120 union avenue williamsburg rendering

Here’s a first look at the rendering for a six-story rental building planned for 120 Union Avenue in Williamsburg’s Broadway Triangle. Aufgang Architects is designing the project, which will have 96 apartments spread across nearly 70,000 square feet, according to new building applications filed in September. Apartments will range from studios to four-bedrooms, and there will be 1,750 square feet of retail and 65 parking spots.

The exterior will be clad in “clay-coat architectural brick in a stacked bond pattern, detailed in break metal,” and the ground floor will feature “cast channel glass cladding and architectural grills, to allow natural ventilation in the first-floor garage and varying views to the interior.” Construction on the $18,500,000 development is expected to finish in January 2016, according to Aufgang.

Slate Property Group, Adam America and Naveh Shuster are the developers, and Meshberg Group will handle the interior design. In September, the three developers paid $15,500,000 for the property, which is home to a two-story car repair shop. They’re also going to build a six- or seven-story building a block away at 100 Union Avenue.

What do you think of the design?

Adam America Plans Six-Story Rental in the Broadway Triangle [Brownstoner] GMAP
Rendering by Aufgang Architects


What's Your Take? Leave a Comment

  1. Having researched this item further, it appears that the lot in question benefited from the zoning changes that the Urban Area Plan implemented but was not part of the proposed affordable housing project – the one that is being held up in court. Thus ironically, a plan that was intended to create affordable housing will see this market rate project go up before anything else does.

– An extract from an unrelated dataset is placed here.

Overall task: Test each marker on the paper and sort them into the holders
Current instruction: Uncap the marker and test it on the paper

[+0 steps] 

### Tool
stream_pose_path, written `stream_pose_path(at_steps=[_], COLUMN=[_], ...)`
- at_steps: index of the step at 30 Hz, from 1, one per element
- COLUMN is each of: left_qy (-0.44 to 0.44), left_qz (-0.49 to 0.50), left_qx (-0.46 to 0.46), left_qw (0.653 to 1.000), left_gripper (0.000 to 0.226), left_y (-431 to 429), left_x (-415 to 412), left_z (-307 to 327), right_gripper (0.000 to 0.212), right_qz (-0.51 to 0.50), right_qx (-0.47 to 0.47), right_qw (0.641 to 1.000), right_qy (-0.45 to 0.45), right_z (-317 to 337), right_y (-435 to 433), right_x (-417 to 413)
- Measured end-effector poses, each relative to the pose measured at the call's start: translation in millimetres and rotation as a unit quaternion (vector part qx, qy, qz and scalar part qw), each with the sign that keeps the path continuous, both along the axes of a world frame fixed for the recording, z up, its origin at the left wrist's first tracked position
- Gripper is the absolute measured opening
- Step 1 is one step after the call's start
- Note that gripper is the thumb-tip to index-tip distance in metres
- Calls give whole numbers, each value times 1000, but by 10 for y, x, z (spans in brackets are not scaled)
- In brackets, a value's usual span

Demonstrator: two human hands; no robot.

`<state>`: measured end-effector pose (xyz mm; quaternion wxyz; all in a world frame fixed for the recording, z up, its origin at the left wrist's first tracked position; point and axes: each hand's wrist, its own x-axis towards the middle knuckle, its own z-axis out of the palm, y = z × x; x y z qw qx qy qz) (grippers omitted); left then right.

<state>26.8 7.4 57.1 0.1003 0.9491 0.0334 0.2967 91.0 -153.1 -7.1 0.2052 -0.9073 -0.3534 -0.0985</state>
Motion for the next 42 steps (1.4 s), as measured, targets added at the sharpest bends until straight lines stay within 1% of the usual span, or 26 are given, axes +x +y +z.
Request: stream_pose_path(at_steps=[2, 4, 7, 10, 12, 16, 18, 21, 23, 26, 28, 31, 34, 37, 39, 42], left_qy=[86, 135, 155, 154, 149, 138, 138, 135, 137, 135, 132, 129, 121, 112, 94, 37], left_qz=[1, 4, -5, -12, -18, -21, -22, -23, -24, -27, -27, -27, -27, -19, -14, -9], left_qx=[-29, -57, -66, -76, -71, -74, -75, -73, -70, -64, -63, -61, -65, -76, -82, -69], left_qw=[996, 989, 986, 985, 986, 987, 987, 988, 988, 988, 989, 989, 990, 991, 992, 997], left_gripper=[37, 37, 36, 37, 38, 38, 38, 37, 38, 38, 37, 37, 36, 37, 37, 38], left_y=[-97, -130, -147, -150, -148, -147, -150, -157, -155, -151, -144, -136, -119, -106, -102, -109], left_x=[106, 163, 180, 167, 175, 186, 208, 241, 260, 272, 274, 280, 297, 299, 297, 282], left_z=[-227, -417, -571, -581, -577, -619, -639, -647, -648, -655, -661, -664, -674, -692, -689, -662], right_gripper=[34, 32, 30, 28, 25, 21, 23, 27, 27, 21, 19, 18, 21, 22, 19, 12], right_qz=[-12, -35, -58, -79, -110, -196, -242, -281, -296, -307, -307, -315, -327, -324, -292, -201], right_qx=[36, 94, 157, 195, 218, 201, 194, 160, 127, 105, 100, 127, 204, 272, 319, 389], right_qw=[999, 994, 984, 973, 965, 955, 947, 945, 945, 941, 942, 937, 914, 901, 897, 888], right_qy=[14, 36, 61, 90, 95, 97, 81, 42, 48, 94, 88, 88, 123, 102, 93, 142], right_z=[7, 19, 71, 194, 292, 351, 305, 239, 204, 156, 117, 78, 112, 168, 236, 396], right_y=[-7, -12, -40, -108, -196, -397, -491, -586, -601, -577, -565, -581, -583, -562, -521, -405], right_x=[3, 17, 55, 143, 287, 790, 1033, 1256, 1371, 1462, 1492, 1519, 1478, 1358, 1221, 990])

  2. The ground-floor parking lot is really a shame. A building on a street like Union Ave should have retail — bodegas, dry cleaners, coffeeshops — on the ground floor.

    Does anyone understand why zoning requires parking lots like this in neighborhoods where the vast majority of people walk and use transit?

  3. The design is (surprisingly) pretty good and the six and seven floor height will both provide a goodly number of units without unduly distorting the scale of the surrounding community.

    I have a few questions though. First, if, as the article implies, this site will be developed as straight rental apartments – with perhaps an 80/20 mix if a tax abatement is obtained – how is this consistent with the terms of the Broadway Triangle Urban Revewal Area, which provided for the development of a substantial number of affordable units? Also, how vulnerable will this development be if it is challenged by the perpetual lawsuit that has stalled any development in the triangle for many years? And., what is the status of that lawsuit and the proposed affordable housing projects that have been placed on (hopefully not) terminal hold?

  4. Sorry to burst your car-hating bubble, but some people (not me since I don’t even have a license) do like to drive and some even find it a necessity to do so. Not everyone who might live here is heading into Manhattan. You don’t want to drive? Fine; don’t do it. Just don’t think that everyone has to follow your own agenda. That same sort of thinking is what all those Islamist imams espouse.
    Probably, underground parking would be a better idea that ground-level and certainly retail would look better, particularly since the building design is itself rather attractive.

  5. Perhaps I got this wrong, but I always thought that while the BTURA plan was approved, it was the highly contested housing contracts that would have implemented it that the lawsuit challenged. If this is correct, then this project becomes very problematic and is certainly subject to challenge. Hopefully Marty Needelman or one of his associates will get wind of this.